On 10/12/2022 2:47 PM, Dmitry Baryshkov wrote:
On 11/10/2022 03:08, Elliot Berman wrote:
+
+static irqreturn_t gh_msgq_tx_irq_handler(int irq, void *data)
+{
+ struct gunyah_msgq *msgq = data;
+
+ mbox_chan_txdone(gunyah_msgq_chan(msgq), 0);
+
+ return IRQ_HANDLED;
+}
+
+static void gh_msgq_txdone_tasklet(unsigned long data)
+{
+ struct gunyah_msgq *msgq = (struct gunyah_msgq *)data;
+
+ mbox_chan_txdone(gunyah_msgq_chan(msgq), msgq->last_status);
I don't quite get this. Why do you need both an IRQ and a tasklet?
I've now tweaked the code comments now as well to explain a bit better.
Gunyah tells us in the hypercall itself whether the message queue is
full. Once the the message queue is full, Gunyah will let us know when
reader starts draining the queue and we can start adding more messages
via the tx_irq.
One point to note: the last message to be sent into the message queue
that makes the queue full can be detected. The hypercall reports that
the message was sent (GH_ERROR_OK) and the "ready" return value is
false. In its current form, the msgq mailbox driver should never make a
send hypercall and get GH_ERROR_MSGQUEUE_FULL because the driver
properly track when the message queue is full.
When mailbox driver reports txdone, the implication is that more
messages can be sent (not just that the message was transmitted). In
typical operation, the msgq mailbox driver can immediately report that
the message was sent and no tx_irq happens because the hypercall returns
GH_ERROR_OK and ready=true. The mailbox framework doesn't allow txdone
directly from the send_data callback. To work around that, Jassi
recommended we use tasklet [1]. In the "atypical" case where message
queue becomes full, we get GH_ERROR_OK and ready=false. In that case, we
don't report txdone right away with the tasklet and instead wait for the
tx_irq to know when more messages can be sent.
[1]: Tasklet works because send_data is called from mailbox framework
with interrupts disabled.
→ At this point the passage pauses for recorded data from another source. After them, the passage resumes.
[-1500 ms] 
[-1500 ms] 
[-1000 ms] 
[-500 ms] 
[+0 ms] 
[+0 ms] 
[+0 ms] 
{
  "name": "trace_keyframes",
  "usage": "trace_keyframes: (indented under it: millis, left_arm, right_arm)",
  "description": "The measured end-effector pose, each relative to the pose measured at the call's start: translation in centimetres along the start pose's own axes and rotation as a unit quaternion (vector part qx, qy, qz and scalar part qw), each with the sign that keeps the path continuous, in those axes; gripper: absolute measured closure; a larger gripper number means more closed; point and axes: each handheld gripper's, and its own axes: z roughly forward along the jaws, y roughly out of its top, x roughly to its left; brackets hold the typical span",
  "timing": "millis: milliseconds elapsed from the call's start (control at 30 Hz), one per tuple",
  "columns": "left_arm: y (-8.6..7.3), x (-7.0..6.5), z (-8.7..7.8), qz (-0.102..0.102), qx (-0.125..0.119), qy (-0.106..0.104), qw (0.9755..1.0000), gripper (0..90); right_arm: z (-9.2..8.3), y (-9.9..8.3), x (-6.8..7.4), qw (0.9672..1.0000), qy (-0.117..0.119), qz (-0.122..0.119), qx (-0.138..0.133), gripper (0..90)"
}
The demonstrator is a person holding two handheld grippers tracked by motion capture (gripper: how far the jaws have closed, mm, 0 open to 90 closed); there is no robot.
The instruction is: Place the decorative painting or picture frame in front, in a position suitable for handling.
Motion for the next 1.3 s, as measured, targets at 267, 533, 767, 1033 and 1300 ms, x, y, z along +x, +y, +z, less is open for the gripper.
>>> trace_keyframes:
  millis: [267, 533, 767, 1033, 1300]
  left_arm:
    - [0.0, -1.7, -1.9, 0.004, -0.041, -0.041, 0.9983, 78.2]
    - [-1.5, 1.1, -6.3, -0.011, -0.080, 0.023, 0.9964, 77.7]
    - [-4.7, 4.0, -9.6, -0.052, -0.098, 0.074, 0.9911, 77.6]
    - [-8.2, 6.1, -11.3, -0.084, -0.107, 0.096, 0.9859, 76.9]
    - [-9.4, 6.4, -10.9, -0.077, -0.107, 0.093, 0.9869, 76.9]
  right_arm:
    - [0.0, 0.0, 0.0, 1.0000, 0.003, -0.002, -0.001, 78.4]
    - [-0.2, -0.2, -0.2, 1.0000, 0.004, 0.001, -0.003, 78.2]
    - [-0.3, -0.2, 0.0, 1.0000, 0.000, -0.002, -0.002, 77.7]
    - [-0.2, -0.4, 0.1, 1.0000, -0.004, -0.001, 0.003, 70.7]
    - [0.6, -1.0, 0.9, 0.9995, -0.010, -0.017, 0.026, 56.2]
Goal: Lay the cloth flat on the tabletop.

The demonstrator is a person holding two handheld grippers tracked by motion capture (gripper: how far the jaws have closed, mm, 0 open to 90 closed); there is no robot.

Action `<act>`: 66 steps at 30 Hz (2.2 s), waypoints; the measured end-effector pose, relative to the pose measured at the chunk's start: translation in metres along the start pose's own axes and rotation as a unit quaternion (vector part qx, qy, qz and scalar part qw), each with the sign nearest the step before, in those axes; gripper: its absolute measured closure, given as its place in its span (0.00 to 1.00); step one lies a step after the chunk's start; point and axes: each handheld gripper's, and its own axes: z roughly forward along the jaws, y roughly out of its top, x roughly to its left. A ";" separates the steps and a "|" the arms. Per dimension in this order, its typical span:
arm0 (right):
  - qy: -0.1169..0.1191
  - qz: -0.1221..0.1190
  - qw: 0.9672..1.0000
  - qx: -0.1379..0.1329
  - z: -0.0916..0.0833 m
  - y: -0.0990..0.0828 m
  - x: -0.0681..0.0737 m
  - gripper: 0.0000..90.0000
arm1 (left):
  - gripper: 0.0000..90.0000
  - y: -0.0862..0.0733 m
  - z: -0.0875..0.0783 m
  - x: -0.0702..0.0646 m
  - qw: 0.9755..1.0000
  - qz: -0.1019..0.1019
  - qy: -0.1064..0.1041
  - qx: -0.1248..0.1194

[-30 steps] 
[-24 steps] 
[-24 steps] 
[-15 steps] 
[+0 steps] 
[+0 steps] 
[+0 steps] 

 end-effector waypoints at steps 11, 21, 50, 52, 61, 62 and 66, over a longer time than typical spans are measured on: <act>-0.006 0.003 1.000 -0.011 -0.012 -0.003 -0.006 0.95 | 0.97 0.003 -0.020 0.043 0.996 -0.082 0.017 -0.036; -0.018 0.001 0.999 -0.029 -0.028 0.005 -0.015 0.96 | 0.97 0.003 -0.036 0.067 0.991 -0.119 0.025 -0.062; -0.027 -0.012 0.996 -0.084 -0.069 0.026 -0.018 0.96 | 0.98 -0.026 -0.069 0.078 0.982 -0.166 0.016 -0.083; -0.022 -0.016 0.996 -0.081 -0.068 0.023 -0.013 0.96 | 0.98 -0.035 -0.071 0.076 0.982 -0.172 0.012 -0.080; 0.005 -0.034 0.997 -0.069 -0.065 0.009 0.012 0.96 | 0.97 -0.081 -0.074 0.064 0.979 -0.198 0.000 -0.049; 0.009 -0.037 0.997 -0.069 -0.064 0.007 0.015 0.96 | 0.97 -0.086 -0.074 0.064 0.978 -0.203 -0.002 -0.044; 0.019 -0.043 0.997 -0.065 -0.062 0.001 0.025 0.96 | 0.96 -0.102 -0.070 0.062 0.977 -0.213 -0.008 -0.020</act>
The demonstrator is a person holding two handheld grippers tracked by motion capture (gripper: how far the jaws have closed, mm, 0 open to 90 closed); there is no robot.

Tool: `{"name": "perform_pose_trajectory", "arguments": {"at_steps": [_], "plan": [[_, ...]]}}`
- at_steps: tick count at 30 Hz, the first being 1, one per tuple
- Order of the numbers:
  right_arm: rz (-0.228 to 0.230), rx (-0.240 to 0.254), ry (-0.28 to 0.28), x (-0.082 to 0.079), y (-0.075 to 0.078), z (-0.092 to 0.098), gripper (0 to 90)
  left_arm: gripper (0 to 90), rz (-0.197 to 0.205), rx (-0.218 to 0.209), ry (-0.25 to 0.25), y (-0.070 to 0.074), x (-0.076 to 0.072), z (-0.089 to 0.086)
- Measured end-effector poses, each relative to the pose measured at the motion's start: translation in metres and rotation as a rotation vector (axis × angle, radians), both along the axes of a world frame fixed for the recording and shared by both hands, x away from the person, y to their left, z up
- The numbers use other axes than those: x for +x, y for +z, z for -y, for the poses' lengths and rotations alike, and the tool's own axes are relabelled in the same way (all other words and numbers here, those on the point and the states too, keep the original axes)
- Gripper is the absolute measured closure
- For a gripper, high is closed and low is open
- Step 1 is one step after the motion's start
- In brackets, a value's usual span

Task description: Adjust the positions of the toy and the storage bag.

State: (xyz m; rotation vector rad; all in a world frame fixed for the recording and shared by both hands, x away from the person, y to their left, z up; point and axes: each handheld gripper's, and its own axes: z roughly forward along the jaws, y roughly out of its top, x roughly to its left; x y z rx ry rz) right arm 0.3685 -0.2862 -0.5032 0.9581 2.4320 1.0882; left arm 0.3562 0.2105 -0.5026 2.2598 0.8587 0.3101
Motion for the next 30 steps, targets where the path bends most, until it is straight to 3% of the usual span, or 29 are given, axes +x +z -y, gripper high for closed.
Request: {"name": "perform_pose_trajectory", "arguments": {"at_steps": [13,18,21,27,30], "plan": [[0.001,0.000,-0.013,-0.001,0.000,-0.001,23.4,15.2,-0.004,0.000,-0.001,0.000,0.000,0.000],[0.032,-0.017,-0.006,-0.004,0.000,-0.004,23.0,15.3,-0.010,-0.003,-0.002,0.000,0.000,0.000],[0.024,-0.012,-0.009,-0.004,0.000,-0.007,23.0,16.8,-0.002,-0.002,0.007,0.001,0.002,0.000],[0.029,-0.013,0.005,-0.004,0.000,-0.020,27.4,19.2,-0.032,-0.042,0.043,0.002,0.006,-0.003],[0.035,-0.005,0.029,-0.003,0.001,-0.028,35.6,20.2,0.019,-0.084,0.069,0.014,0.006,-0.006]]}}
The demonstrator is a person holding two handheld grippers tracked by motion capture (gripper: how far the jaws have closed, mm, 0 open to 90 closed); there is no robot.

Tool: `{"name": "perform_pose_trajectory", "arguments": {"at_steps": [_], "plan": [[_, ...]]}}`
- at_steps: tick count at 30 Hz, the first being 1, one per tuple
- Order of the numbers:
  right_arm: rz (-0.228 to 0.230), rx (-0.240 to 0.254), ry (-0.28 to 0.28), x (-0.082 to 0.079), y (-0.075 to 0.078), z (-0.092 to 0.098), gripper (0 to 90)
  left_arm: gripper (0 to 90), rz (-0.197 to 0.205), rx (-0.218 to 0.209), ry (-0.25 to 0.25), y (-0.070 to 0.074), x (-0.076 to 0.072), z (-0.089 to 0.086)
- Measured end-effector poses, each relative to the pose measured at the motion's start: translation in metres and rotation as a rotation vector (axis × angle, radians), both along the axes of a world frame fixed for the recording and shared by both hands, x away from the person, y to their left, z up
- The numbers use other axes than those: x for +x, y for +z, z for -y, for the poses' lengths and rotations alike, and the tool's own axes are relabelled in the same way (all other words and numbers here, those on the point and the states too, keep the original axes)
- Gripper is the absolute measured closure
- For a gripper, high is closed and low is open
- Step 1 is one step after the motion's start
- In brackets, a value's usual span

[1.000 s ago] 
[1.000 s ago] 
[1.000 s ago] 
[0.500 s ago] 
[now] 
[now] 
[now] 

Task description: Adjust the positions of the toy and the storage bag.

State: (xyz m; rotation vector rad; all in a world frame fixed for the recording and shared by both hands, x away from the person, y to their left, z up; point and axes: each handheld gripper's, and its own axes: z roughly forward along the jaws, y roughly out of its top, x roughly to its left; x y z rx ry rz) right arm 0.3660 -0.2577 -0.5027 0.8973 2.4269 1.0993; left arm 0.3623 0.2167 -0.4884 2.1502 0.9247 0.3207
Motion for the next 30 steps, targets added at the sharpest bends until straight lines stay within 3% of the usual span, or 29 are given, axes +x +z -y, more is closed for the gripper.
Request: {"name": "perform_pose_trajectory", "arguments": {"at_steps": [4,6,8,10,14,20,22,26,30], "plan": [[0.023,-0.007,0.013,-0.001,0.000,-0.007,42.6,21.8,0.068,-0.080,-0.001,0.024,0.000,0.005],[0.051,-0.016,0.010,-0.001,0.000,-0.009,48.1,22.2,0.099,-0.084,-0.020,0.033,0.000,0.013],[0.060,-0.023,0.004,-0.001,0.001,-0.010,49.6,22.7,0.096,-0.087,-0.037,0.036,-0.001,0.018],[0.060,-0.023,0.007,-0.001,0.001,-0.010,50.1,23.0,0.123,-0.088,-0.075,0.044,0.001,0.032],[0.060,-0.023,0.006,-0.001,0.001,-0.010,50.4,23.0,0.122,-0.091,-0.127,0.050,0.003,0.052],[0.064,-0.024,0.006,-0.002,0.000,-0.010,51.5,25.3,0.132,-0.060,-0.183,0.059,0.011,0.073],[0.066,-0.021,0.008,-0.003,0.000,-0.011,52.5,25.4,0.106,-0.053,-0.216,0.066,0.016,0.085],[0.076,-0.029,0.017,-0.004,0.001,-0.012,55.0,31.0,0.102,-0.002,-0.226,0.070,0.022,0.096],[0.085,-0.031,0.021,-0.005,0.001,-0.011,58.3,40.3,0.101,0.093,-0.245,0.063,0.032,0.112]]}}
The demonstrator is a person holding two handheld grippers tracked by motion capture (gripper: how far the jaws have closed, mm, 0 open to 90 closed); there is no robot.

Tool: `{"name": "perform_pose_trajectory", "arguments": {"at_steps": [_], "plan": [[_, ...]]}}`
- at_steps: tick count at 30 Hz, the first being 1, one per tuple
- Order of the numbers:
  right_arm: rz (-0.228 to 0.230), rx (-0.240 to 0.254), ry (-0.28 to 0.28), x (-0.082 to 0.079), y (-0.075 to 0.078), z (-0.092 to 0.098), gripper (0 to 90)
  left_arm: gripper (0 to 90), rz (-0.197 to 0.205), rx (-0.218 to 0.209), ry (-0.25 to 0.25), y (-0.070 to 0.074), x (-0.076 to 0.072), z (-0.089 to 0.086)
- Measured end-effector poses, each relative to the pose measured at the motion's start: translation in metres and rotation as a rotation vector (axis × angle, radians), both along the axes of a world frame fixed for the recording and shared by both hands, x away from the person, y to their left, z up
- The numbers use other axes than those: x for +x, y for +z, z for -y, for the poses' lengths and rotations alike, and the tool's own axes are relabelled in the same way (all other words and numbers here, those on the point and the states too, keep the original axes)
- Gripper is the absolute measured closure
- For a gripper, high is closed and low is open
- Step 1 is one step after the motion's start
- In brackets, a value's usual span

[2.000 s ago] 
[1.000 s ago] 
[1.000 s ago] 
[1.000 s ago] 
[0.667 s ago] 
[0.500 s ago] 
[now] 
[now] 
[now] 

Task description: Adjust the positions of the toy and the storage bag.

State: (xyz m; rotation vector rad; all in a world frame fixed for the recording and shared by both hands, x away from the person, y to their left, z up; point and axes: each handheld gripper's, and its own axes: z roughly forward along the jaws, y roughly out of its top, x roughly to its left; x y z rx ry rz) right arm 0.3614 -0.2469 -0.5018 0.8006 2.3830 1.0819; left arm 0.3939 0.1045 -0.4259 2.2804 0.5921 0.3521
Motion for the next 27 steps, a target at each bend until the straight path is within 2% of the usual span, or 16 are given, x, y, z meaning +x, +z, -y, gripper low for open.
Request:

Once interrupts are re-enabled, the txdone is
allowed to happen which is also when tasklet runs.
+
+ /**
+ * EAGAIN: message didn't send.
+ * ret = 1: message sent, but now the message queue is full and
we can't send any more msgs.
+ * Either way, don't report that this message is done.
+ */
+ if (ret == -EAGAIN || ret == 1)
+ return ret;
'1' doesn't seem to be a valid return code for _send_data.
Also it would be logical to return any error here, not just -EAGAIN.
If I return error to mailbox framework, then the message is stuck:
clients don't know that there was some underlying transport failure. It
would be retried if the client sends another message, but there is no
guarantee that either retrying later would work (what would have
changed?) nor that client would send another message to trigger retry.
If the message is malformed or message queue not correctly set up,
client would never know. Client should be told that the message wasn't sent.
+int gunyah_msgq_init(struct device *parent, struct gunyah_msgq *msgq,
struct mbox_client *cl,
+ struct gunyah_resource *tx_ghrsc, struct gunyah_resource
*rx_ghrsc)
Are the message queues allocated/created dynamically or statically? If
the later is true, please use devm_request(_threaded)_irq and devm_kzalloc.
With the exception of resource manager, message queues are created
dynamically.
P.S. Thanks for all the other suggestions in this and the other patches,
I've applied them.
Thanks,
Elliot